» **Recorded information**:
##########

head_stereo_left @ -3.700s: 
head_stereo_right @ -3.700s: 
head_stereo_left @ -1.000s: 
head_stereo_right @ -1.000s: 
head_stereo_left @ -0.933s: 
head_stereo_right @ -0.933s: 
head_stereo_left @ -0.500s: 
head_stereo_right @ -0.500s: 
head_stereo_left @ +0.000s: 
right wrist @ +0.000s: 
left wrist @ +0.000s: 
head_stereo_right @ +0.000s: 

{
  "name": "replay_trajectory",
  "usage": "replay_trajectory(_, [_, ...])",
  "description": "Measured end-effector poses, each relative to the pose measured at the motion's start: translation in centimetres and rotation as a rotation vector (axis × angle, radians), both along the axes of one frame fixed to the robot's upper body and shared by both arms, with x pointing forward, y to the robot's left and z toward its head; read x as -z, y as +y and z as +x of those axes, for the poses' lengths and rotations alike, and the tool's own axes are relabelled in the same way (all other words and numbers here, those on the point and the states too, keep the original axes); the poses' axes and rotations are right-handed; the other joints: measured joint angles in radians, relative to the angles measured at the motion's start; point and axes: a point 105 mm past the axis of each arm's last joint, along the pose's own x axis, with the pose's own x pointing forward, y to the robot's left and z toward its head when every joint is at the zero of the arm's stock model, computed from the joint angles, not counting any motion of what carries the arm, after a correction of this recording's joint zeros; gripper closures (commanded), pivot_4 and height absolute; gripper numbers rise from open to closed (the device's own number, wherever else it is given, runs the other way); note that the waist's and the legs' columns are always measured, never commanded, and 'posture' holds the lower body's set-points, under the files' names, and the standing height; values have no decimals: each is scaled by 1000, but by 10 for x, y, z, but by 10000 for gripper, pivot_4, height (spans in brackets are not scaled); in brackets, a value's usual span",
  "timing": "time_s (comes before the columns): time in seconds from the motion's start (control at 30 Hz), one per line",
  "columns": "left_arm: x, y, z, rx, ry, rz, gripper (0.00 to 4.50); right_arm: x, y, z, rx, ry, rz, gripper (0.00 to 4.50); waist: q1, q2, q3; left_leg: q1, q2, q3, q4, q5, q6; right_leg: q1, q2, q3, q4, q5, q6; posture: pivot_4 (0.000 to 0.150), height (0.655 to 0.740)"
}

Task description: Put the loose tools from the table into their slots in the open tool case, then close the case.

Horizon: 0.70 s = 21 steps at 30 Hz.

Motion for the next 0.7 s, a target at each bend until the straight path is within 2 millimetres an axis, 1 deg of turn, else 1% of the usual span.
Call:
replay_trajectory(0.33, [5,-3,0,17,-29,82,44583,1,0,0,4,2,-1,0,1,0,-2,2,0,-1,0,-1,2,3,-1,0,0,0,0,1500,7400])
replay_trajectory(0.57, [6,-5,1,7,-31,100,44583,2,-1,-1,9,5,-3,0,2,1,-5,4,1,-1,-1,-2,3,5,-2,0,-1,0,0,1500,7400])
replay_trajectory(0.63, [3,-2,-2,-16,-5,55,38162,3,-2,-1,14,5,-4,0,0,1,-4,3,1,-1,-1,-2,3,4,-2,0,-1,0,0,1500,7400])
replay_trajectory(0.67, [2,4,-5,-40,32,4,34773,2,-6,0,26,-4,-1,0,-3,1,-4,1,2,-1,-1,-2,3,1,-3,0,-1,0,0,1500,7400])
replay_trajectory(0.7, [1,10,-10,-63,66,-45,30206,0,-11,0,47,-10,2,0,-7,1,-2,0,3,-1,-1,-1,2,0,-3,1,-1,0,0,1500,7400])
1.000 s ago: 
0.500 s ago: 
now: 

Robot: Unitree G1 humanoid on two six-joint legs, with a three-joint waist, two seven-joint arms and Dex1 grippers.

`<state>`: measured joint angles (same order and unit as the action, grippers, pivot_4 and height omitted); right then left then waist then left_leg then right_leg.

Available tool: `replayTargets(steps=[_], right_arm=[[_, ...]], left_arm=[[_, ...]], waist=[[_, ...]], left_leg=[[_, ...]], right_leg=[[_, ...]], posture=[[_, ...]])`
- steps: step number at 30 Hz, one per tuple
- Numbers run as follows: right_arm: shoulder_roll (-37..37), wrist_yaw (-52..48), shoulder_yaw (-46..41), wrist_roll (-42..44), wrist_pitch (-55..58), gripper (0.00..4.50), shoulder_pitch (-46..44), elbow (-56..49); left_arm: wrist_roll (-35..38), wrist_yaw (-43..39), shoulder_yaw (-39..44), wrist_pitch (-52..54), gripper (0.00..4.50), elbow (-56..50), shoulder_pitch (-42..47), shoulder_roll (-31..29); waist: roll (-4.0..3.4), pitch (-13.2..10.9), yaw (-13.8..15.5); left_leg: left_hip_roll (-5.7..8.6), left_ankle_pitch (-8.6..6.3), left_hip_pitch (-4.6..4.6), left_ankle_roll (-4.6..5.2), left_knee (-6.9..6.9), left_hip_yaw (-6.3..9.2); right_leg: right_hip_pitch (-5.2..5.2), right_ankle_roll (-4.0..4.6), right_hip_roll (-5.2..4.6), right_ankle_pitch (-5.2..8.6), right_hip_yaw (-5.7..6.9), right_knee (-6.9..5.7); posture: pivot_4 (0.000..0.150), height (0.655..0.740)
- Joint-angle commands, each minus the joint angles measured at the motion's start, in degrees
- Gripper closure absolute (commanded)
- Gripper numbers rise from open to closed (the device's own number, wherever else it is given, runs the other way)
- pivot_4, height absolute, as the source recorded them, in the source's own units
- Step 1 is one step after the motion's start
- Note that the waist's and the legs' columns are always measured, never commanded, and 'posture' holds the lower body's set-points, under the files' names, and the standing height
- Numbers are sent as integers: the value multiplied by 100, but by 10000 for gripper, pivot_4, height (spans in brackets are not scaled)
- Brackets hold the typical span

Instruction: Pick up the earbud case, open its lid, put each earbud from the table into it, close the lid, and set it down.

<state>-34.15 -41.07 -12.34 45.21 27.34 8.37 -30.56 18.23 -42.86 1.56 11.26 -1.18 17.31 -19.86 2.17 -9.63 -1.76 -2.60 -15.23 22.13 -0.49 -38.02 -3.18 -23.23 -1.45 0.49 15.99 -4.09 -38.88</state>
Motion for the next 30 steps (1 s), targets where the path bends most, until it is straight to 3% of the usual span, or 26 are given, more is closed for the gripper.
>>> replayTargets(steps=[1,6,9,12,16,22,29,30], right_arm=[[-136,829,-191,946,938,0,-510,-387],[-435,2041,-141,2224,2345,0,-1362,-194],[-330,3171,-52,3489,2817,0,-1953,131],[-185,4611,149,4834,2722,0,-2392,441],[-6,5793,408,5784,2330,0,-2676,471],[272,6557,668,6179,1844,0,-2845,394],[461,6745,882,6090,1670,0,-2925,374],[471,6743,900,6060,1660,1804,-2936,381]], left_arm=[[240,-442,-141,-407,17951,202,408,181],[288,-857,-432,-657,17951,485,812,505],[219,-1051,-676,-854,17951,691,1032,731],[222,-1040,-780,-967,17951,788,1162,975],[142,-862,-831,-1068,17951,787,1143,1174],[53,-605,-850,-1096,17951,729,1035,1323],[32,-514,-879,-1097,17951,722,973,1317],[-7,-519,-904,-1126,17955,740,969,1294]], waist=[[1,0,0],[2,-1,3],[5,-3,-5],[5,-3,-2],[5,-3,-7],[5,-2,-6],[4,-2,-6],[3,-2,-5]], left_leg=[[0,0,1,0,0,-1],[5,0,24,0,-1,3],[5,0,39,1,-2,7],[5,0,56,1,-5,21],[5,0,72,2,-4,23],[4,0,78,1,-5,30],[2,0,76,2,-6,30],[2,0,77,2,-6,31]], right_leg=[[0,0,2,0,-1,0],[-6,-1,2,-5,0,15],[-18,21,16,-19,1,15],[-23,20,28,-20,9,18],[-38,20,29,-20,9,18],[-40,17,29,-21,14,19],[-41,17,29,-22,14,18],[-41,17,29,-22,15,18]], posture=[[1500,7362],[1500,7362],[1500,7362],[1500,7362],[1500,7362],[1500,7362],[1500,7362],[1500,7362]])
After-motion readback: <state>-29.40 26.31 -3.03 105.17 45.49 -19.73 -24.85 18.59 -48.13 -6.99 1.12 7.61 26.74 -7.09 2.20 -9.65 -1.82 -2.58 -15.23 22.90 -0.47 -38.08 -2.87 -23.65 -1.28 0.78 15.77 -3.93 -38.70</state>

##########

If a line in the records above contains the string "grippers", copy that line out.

» **Finished exercise**:
Robot: Unitree G1 humanoid on two six-joint legs, with a three-joint waist, two seven-joint arms and Dex1 grippers.
`<state>`: measured joint angles (same order and unit as the action, grippers, pivot_4 and height omitted); right then left then waist then left_leg then right_leg.

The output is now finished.